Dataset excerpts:
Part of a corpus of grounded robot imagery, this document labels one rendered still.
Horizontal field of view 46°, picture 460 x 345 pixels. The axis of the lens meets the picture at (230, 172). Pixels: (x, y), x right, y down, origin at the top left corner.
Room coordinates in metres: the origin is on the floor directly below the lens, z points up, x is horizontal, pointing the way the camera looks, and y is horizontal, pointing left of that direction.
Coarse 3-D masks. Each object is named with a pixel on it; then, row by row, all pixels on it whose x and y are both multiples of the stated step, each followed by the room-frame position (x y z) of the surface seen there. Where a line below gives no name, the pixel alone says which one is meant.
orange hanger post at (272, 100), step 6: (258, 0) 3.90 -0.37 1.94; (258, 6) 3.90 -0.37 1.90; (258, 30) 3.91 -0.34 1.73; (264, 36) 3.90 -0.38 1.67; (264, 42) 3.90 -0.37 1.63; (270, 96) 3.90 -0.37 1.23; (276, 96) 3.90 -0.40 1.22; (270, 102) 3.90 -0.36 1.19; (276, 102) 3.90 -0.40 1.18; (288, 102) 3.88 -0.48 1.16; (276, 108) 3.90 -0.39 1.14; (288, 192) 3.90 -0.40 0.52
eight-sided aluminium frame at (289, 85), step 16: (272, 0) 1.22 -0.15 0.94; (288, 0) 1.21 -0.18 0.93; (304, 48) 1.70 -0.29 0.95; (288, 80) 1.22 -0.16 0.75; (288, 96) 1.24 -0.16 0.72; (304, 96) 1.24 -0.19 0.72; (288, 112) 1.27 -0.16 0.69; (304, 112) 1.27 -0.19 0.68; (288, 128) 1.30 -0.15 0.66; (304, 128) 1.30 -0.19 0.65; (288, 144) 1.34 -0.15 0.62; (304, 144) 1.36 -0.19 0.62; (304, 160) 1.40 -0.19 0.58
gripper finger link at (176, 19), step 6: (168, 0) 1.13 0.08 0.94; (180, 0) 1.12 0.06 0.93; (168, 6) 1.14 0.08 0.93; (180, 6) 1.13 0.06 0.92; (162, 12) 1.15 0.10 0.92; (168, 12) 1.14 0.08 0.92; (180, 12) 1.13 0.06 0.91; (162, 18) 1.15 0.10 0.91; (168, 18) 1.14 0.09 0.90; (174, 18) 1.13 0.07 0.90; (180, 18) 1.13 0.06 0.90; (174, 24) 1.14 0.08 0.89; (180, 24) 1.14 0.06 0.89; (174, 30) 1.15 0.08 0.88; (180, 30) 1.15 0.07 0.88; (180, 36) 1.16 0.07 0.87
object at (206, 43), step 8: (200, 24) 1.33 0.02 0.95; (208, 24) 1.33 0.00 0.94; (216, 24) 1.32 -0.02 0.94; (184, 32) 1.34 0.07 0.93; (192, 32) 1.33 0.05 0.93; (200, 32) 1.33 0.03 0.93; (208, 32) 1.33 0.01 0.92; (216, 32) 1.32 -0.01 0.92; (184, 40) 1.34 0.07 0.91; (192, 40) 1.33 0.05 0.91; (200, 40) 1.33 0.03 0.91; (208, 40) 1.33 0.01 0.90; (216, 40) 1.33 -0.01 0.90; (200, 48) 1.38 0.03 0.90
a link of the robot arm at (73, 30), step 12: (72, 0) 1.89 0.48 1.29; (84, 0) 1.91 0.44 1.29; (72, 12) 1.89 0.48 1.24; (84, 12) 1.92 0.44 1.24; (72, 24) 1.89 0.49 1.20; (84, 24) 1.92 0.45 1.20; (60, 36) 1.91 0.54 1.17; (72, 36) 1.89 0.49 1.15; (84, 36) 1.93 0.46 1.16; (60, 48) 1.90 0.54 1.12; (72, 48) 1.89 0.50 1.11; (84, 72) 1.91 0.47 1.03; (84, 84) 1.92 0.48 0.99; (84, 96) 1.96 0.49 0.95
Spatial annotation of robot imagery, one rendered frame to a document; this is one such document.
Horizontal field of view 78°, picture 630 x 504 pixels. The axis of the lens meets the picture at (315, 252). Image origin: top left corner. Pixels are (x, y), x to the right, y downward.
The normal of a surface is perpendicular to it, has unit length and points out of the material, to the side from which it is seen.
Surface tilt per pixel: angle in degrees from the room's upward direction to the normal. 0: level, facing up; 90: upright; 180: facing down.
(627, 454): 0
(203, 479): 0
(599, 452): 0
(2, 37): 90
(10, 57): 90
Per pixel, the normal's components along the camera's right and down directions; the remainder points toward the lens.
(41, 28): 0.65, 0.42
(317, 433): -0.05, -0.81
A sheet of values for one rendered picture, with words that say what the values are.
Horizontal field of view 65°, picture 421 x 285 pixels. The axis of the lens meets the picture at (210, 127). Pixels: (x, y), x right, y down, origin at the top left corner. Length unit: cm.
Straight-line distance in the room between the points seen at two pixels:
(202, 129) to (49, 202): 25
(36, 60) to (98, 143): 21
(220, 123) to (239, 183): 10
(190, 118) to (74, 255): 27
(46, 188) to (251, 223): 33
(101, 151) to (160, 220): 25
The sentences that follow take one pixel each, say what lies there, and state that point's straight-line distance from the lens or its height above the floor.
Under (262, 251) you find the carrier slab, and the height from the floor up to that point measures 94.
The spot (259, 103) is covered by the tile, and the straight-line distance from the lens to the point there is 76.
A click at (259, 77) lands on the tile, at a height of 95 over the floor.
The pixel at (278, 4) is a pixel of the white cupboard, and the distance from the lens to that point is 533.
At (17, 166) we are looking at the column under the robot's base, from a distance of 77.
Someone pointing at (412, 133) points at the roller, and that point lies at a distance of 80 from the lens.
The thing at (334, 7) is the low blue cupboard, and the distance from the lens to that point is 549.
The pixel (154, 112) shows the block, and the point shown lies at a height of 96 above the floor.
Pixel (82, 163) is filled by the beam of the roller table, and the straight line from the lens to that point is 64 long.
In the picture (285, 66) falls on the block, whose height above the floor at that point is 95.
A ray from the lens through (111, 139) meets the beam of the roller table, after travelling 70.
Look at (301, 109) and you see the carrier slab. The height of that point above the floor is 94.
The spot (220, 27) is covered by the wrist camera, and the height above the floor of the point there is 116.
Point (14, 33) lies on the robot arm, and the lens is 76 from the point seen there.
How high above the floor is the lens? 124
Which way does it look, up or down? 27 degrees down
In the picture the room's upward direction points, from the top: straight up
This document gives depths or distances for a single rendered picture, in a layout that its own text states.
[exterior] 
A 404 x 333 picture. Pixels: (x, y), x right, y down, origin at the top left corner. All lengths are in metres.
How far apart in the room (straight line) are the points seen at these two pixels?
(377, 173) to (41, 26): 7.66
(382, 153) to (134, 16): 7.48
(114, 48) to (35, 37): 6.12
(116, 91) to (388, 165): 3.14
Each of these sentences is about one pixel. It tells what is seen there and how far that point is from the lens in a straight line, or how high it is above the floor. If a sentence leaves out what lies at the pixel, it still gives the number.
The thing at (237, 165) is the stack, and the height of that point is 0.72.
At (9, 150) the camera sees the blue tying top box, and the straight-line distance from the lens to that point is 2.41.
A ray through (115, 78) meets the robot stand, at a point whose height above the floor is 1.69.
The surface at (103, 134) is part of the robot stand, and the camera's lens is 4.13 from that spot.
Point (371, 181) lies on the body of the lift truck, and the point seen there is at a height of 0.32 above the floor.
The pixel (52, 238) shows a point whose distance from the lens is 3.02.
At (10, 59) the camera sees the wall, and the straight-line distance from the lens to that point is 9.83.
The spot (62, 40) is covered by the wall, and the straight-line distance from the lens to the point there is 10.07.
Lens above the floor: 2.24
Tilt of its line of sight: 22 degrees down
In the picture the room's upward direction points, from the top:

■ What is being asked ■
In this exercise, repeat all entries exactly.

■ Completed exercise ■
Part of a corpus of grounded robot imagery, this document labels one rendered still.
Horizontal field of view 46°, picture 460 x 345 pixels. The axis of the lens meets the picture at (230, 172). Pixels: (x, y), x right, y down, origin at the top left corner.
Room coordinates in metres: the origin is on the floor directly below the lens, z points up, x is horizontal, pointing the way the camera looks, and y is horizontal, pointing left of that direction.
Coarse 3-D masks. Each object is named with a pixel on it; then, row by row, all pixels on it whose x and y are both multiples of the stated step, each followed by the room-frame position (x y z) of the surface seen there. Where a line below gives no name, the pixel alone says which one is meant.
orange hanger post at (272, 100), step 6: (258, 0) 3.90 -0.37 1.94; (258, 6) 3.90 -0.37 1.90; (258, 30) 3.91 -0.34 1.73; (264, 36) 3.90 -0.38 1.67; (264, 42) 3.90 -0.37 1.63; (270, 96) 3.90 -0.37 1.23; (276, 96) 3.90 -0.40 1.22; (270, 102) 3.90 -0.36 1.19; (276, 102) 3.90 -0.40 1.18; (288, 102) 3.88 -0.48 1.16; (276, 108) 3.90 -0.39 1.14; (288, 192) 3.90 -0.40 0.52
eight-sided aluminium frame at (289, 85), step 16: (272, 0) 1.22 -0.15 0.94; (288, 0) 1.21 -0.18 0.93; (304, 48) 1.70 -0.29 0.95; (288, 80) 1.22 -0.16 0.75; (288, 96) 1.24 -0.16 0.72; (304, 96) 1.24 -0.19 0.72; (288, 112) 1.27 -0.16 0.69; (304, 112) 1.27 -0.19 0.68; (288, 128) 1.30 -0.15 0.66; (304, 128) 1.30 -0.19 0.65; (288, 144) 1.34 -0.15 0.62; (304, 144) 1.36 -0.19 0.62; (304, 160) 1.40 -0.19 0.58
gripper finger link at (176, 19), step 6: (168, 0) 1.13 0.08 0.94; (180, 0) 1.12 0.06 0.93; (168, 6) 1.14 0.08 0.93; (180, 6) 1.13 0.06 0.92; (162, 12) 1.15 0.10 0.92; (168, 12) 1.14 0.08 0.92; (180, 12) 1.13 0.06 0.91; (162, 18) 1.15 0.10 0.91; (168, 18) 1.14 0.09 0.90; (174, 18) 1.13 0.07 0.90; (180, 18) 1.13 0.06 0.90; (174, 24) 1.14 0.08 0.89; (180, 24) 1.14 0.06 0.89; (174, 30) 1.15 0.08 0.88; (180, 30) 1.15 0.07 0.88; (180, 36) 1.16 0.07 0.87
object at (206, 43), step 8: (200, 24) 1.33 0.02 0.95; (208, 24) 1.33 0.00 0.94; (216, 24) 1.32 -0.02 0.94; (184, 32) 1.34 0.07 0.93; (192, 32) 1.33 0.05 0.93; (200, 32) 1.33 0.03 0.93; (208, 32) 1.33 0.01 0.92; (216, 32) 1.32 -0.01 0.92; (184, 40) 1.34 0.07 0.91; (192, 40) 1.33 0.05 0.91; (200, 40) 1.33 0.03 0.91; (208, 40) 1.33 0.01 0.90; (216, 40) 1.33 -0.01 0.90; (200, 48) 1.38 0.03 0.90
a link of the robot arm at (73, 30), step 12: (72, 0) 1.89 0.48 1.29; (84, 0) 1.91 0.44 1.29; (72, 12) 1.89 0.48 1.24; (84, 12) 1.92 0.44 1.24; (72, 24) 1.89 0.49 1.20; (84, 24) 1.92 0.45 1.20; (60, 36) 1.91 0.54 1.17; (72, 36) 1.89 0.49 1.15; (84, 36) 1.93 0.46 1.16; (60, 48) 1.90 0.54 1.12; (72, 48) 1.89 0.50 1.11; (84, 72) 1.91 0.47 1.03; (84, 84) 1.92 0.48 0.99; (84, 96) 1.96 0.49 0.95
Spatial annotation of robot imagery, one rendered frame to a document; this is one such document.
Horizontal field of view 78°, picture 630 x 504 pixels. The axis of the lens meets the picture at (315, 252). Image origin: top left corner. Pixels are (x, y), x to the right, y downward.
The normal of a surface is perpendicular to it, has unit length and points out of the material, to the side from which it is seen.
Surface tilt per pixel: angle in degrees from the room's upward direction to the normal. 0: level, facing up; 90: upright; 180: facing down.
(627, 454): 0
(203, 479): 0
(599, 452): 0
(2, 37): 90
(10, 57): 90
Per pixel, the normal's components along the camera's right and down directions; the remainder points toward the lens.
(41, 28): 0.65, 0.42
(317, 433): -0.05, -0.81
A sheet of values for one rendered picture, with words that say what the values are.
Horizontal field of view 65°, picture 421 x 285 pixels. The axis of the lens meets the picture at (210, 127). Pixels: (x, y), x right, y down, origin at the top left corner. Length unit: cm.
Straight-line distance in the room between the points seen at two pixels:
(202, 129) to (49, 202): 25
(36, 60) to (98, 143): 21
(220, 123) to (239, 183): 10
(190, 118) to (74, 255): 27
(46, 188) to (251, 223): 33
(101, 151) to (160, 220): 25
The sentences that follow take one pixel each, say what lies there, and state that point's straight-line distance from the lens or its height above the floor.
Under (262, 251) you find the carrier slab, and the height from the floor up to that point measures 94.
The spot (259, 103) is covered by the tile, and the straight-line distance from the lens to the point there is 76.
A click at (259, 77) lands on the tile, at a height of 95 over the floor.
The pixel at (278, 4) is a pixel of the white cupboard, and the distance from the lens to that point is 533.
At (17, 166) we are looking at the column under the robot's base, from a distance of 77.
Someone pointing at (412, 133) points at the roller, and that point lies at a distance of 80 from the lens.
The thing at (334, 7) is the low blue cupboard, and the distance from the lens to that point is 549.
The pixel (154, 112) shows the block, and the point shown lies at a height of 96 above the floor.
Pixel (82, 163) is filled by the beam of the roller table, and the straight line from the lens to that point is 64 long.
In the picture (285, 66) falls on the block, whose height above the floor at that point is 95.
A ray from the lens through (111, 139) meets the beam of the roller table, after travelling 70.
Look at (301, 109) and you see the carrier slab. The height of that point above the floor is 94.
The spot (220, 27) is covered by the wrist camera, and the height above the floor of the point there is 116.
Point (14, 33) lies on the robot arm, and the lens is 76 from the point seen there.
How high above the floor is the lens? 124
Which way does it look, up or down? 27 degrees down
In the picture the room's upward direction points, from the top: straight up
This document gives depths or distances for a single rendered picture, in a layout that its own text states.
[exterior] 
A 404 x 333 picture. Pixels: (x, y), x right, y down, origin at the top left corner. All lengths are in metres.
How far apart in the room (straight line) are the points seen at these two pixels?
(377, 173) to (41, 26): 7.66
(382, 153) to (134, 16): 7.48
(114, 48) to (35, 37): 6.12
(116, 91) to (388, 165): 3.14
Each of these sentences is about one pixel. It tells what is seen there and how far that point is from the lens in a straight line, or how high it is above the floor. If a sentence leaves out what lies at the pixel, it still gives the number.
The thing at (237, 165) is the stack, and the height of that point is 0.72.
At (9, 150) the camera sees the blue tying top box, and the straight-line distance from the lens to that point is 2.41.
A ray through (115, 78) meets the robot stand, at a point whose height above the floor is 1.69.
The surface at (103, 134) is part of the robot stand, and the camera's lens is 4.13 from that spot.
Point (371, 181) lies on the body of the lift truck, and the point seen there is at a height of 0.32 above the floor.
The pixel (52, 238) shows a point whose distance from the lens is 3.02.
At (10, 59) the camera sees the wall, and the straight-line distance from the lens to that point is 9.83.
The spot (62, 40) is covered by the wall, and the straight-line distance from the lens to the point there is 10.07.
Lens above the floor: 2.24
Tilt of its line of sight: 22 degrees down
In the picture the room's upward direction points, from the top:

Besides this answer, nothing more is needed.